Fourteen years after Cormack's work means 1977, so Radon's work was rediscovered by the people involved with creating CT scan technology only after CT scan's had been around for several years. (Search on "Radon transform" for more informationinformation.)

Radon's work was rediscovered multiple times:

1) Cramer and Wold (1936) in probability theory,

2) Ambartsumian (1936) in astronomy,

3) Bracewell (1956) in astronomy,

4) De Rosier and Klug (1968) in chemistry.

In fact, Radon's basic idea was worked out before Radon, by Funk (1916) and Lorentz (1905).

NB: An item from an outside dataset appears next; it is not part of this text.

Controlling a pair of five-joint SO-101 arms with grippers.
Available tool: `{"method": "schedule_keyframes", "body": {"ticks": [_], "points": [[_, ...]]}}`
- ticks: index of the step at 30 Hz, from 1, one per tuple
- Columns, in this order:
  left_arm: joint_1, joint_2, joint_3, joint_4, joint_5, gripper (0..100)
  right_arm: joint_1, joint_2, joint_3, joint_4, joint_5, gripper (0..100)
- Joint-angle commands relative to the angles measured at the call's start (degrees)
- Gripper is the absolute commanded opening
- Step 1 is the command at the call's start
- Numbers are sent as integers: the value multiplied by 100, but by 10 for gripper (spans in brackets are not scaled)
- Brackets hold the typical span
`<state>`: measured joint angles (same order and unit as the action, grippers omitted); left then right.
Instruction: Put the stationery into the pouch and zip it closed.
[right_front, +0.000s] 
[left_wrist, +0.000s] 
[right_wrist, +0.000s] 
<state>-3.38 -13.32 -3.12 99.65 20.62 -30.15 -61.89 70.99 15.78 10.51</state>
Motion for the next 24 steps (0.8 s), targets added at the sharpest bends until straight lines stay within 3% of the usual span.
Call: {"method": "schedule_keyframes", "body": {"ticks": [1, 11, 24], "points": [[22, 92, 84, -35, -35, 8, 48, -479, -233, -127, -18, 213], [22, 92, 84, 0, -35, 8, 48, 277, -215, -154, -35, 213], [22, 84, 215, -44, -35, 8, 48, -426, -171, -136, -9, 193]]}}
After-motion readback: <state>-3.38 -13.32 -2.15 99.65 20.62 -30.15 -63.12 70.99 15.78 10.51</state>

Shortly before the work of Cormack, Olendorf (a medical doctor in LA) published a paper in 1961 describing a crude CT scanner he had built out of household parts, such as model railroad tracks (!) but it went unnoticed. Hounsfield acknowledged it, but Olendorf was not included in the Nobel prize list with Cormack and Hounsfield. He once said in an interview "I think Professor Cormack was selected [for the Nobel prize] because he worked out all the line integrals mathematically. [...] I didn't provide any mathematical treatment of it, and that apparently carried a lot of weight with the Nobel committee. See http://en.wikipedia.org/wiki/William_H._Oldendorf for more on his story.

The mathematical and engineering concepts in CT scan technology, with applications to medical imaging, were worked out in an obscure journal in Kiev by S. T. Tetelbaum in 1957-58, before Olendorf!